*TASK PROMPT:*
Report each line of the records below that holds the word "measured".

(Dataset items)
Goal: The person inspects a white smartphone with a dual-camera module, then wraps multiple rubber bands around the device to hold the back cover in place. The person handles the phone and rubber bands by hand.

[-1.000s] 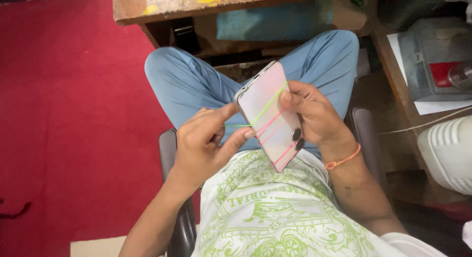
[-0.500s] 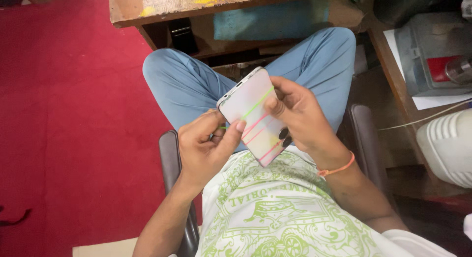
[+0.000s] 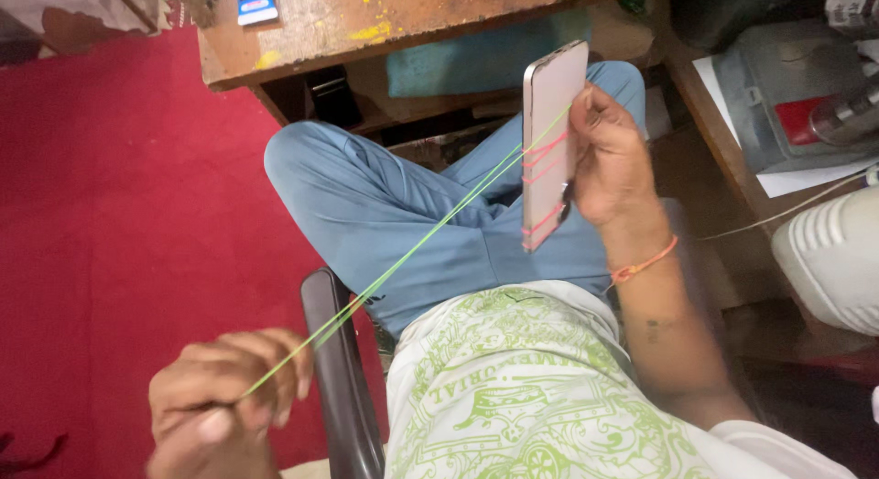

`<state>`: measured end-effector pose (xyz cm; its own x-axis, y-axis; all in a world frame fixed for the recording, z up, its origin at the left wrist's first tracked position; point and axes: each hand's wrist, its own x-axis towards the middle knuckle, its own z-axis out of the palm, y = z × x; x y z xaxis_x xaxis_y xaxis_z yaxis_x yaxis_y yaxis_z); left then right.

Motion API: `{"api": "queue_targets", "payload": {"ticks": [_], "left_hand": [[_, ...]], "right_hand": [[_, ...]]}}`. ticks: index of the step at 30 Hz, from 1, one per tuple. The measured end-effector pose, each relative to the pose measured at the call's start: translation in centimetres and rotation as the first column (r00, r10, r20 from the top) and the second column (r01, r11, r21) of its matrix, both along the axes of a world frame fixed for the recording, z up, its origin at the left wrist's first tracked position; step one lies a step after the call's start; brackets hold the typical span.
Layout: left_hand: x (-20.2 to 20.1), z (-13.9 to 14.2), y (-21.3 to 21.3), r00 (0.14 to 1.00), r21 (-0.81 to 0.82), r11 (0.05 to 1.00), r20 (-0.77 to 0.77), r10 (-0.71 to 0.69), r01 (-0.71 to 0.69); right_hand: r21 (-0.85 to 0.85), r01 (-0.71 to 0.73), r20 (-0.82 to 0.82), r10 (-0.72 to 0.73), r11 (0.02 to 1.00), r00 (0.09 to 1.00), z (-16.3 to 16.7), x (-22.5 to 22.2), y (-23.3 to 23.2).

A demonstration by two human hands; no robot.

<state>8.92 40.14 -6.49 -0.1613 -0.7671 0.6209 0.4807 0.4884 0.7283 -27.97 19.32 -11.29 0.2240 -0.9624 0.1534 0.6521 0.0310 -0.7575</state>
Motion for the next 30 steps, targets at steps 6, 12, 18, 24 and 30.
{"api": "queue_targets", "payload": {"ticks": [6,12,18,24,30], "left_hand": [[-1.2,-3.0,-2.3,0.729,-0.235,0.901,-0.529,-0.434,0.366],[-5.5,-2.7,-3.6,0.735,-0.013,0.905,-0.578,-0.355,0.426],[-7.9,-0.4,-7.6,0.989,0.406,0.903,-0.099,-0.111,0.142],[-9.3,1.7,-10.1,0.937,0.614,0.786,0.311,-0.155,-0.074],[-12.3,1.6,-11.6,0.803,0.499,0.801,0.595,-0.039,-0.331]], "right_hand": [[-0.152,0.007,-0.004,-0.008,0.988,1.000,0.3,2.8,2.3],[-0.414,-0.039,-0.139,-0.021,0.910,0.990,1.3,2.6,4.8],[-0.718,-0.111,-0.463,-0.353,0.687,0.813,4.7,2.9,5.0],[-0.836,-0.382,-0.542,-0.700,0.394,0.464,8.0,3.4,6.0],[-0.818,-0.417,-0.541,-0.777,0.396,0.322,8.2,4.1,6.4]]}}
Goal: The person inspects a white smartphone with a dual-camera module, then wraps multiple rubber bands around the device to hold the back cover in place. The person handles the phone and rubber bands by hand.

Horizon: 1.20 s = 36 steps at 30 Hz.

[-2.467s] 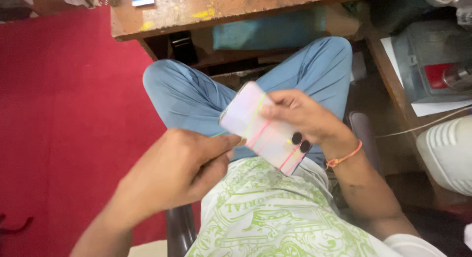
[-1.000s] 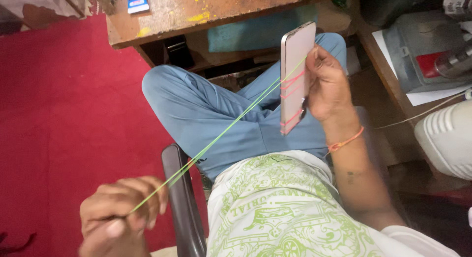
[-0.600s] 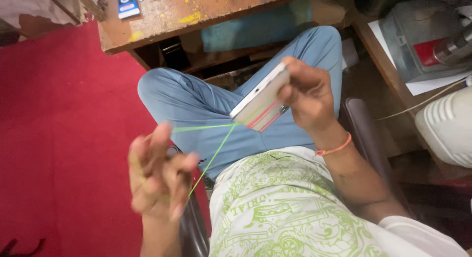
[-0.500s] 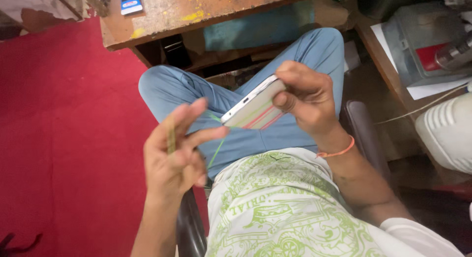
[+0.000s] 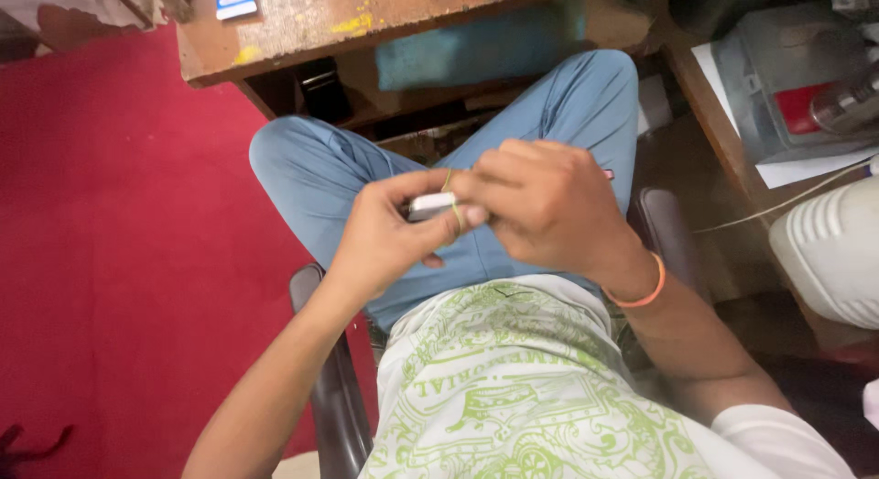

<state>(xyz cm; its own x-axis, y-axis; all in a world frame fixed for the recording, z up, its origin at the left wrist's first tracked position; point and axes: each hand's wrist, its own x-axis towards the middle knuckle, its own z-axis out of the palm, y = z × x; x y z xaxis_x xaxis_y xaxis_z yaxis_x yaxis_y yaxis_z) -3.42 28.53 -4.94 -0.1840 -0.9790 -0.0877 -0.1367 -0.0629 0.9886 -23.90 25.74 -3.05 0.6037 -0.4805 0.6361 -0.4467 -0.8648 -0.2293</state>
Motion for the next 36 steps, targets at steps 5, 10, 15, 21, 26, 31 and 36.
{"api": "queue_targets", "payload": {"ticks": [5,10,15,21,26,31,36], "left_hand": [[-1.0,-1.0,0.8,0.986,-0.136,0.980,0.065,0.153,-0.143],[-2.6,-2.9,1.7,0.907,-0.386,0.833,-0.302,0.292,-0.397],[-2.3,-3.7,2.7,0.947,-0.424,0.851,-0.209,0.242,-0.311],[0.3,-1.8,5.1,0.850,-0.559,0.829,0.440,0.291,0.006],[2.8,0.5,5.0,0.874,-0.608,0.717,0.486,-0.001,0.339],[4.4,1.0,6.0,0.943,-0.775,0.548,0.322,-0.089,0.316],[6.0,1.3,8.2,0.987,-0.804,0.574,0.153,-0.049,0.153]], "right_hand": [[0.361,-0.031,0.210,-0.049,0.932,0.976,-1.8,-0.7,-0.7],[0.599,-0.185,0.467,-0.152,0.779,0.871,-4.6,-0.4,-1.7],[0.678,-0.352,0.642,-0.287,0.646,0.711,-6.2,-0.6,-2.5],[0.666,-0.508,0.719,-0.287,0.547,0.633,-7.2,-1.0,-4.1],[0.691,-0.587,0.717,-0.299,0.423,0.629,-7.4,-1.2,-4.2],[0.674,-0.651,0.739,-0.343,0.350,0.580,-6.8,-2.0,-4.3],[0.634,-0.698,0.768,-0.378,0.334,0.517,-6.2,-3.0,-4.4]]}}
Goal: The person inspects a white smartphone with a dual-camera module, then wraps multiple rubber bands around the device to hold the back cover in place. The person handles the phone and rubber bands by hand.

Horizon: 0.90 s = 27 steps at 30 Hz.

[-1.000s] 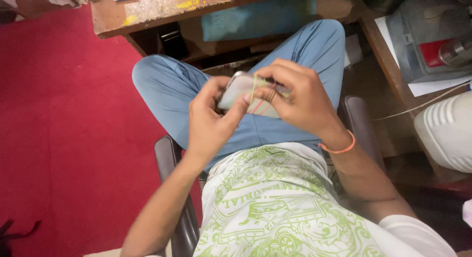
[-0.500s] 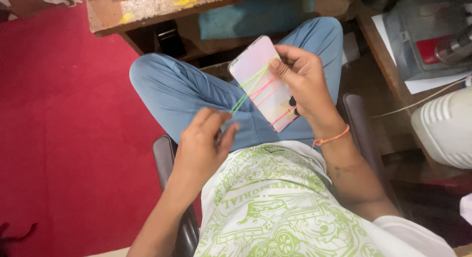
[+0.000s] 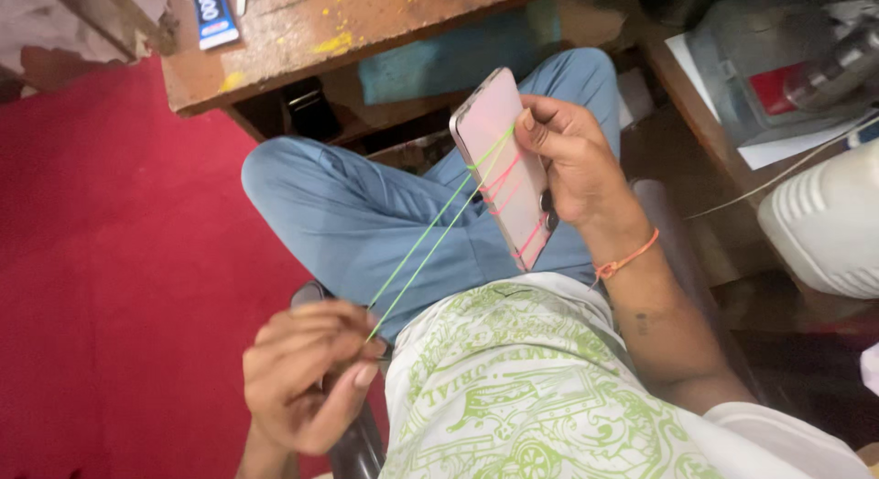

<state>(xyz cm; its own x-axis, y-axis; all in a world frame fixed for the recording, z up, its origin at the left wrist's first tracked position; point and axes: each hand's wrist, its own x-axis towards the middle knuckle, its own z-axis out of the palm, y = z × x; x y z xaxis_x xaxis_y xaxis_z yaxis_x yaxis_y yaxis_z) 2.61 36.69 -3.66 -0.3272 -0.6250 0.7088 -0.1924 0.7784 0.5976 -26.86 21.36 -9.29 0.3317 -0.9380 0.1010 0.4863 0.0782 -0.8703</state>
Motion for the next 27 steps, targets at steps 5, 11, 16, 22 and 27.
{"api": "queue_targets", "payload": {"ticks": [5,11,16,22,27], "left_hand": [[1.1,0.5,2.9,0.961,0.073,0.967,0.150,0.232,-0.244],[2.4,-0.3,4.4,0.908,0.009,0.952,0.301,0.291,-0.307],[1.5,-2.2,0.2,0.612,0.103,0.731,-0.631,-0.477,0.675],[-1.9,-6.1,-1.7,0.031,-0.122,0.362,-0.920,-0.390,0.924],[-2.8,-5.6,-1.2,0.311,0.234,0.486,-0.947,-0.083,0.842]], "right_hand": [[0.002,-0.027,0.040,0.027,1.000,0.999,-0.2,0.1,0.3],[-0.010,-0.003,0.013,0.004,1.000,1.000,-0.2,0.0,0.6],[-0.077,0.006,0.039,-0.003,0.997,0.999,0.0,0.5,1.8],[-0.317,0.025,0.007,-0.024,0.948,1.000,0.9,0.7,2.8],[-0.512,-0.006,-0.114,-0.061,0.859,0.992,1.9,0.1,4.2]]}}
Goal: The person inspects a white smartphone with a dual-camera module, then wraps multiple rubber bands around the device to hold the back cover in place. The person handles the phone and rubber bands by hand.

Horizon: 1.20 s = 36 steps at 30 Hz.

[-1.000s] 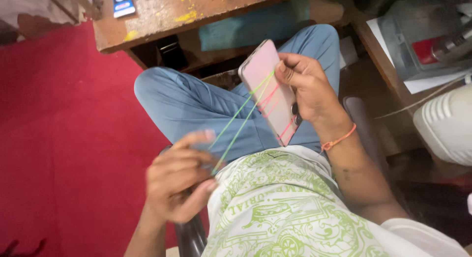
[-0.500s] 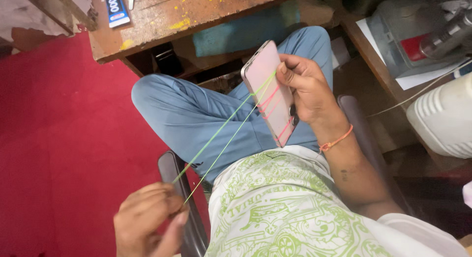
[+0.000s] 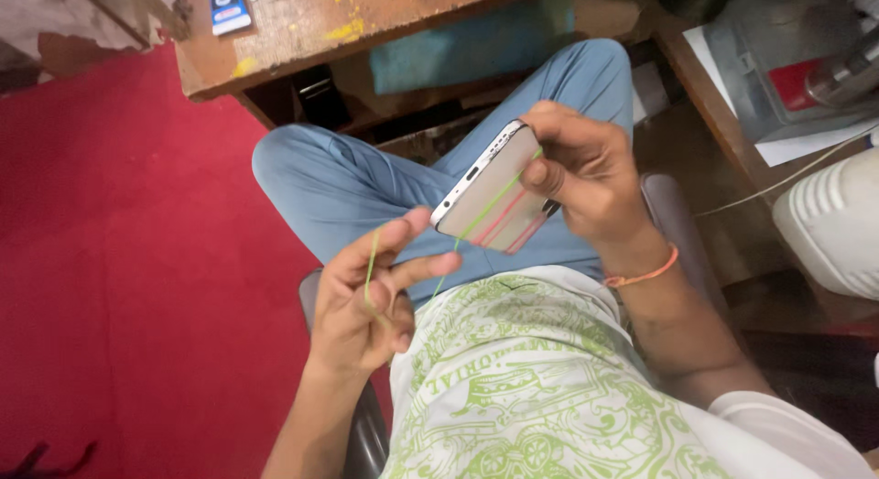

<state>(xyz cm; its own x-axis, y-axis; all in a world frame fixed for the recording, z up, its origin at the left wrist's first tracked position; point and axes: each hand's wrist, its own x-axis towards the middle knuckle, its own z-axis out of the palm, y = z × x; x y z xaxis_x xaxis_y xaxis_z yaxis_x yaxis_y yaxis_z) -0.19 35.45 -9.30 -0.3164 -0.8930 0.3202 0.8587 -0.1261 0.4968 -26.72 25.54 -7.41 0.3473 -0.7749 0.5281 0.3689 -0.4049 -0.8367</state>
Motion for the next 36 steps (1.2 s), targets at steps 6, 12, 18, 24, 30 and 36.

*RESULT OF THIS TASK:*
`<state>`: measured end-effector pose (xyz cm; its own x-axis, y-axis; all in a world frame fixed for the recording, z up, its origin at the left wrist's first tracked position; point and axes: each hand's wrist, its own x-axis towards the middle knuckle, its own z-axis out of the palm, y = z × x; x y z xaxis_x xaxis_y xaxis_z yaxis_x yaxis_y yaxis_z); left then right.
Motion API: `{"api": "queue_targets", "payload": {"ticks": [_], "left_hand": [[_, ...]], "right_hand": [[_, ...]]}}`. ticks: index of the step at 30 Hz, from 1, one per tuple. The measured end-effector pose, each relative to the pose measured at the call's start: translation in centimetres and rotation as the first column (r00, r10, r20 from the top) and the second column (r01, r11, r21) of its matrix, both along the axes of a world frame fixed for the recording, z up, its origin at the left wrist's first tracked position; step one lies a step after the call's start; brackets hold the typical span.

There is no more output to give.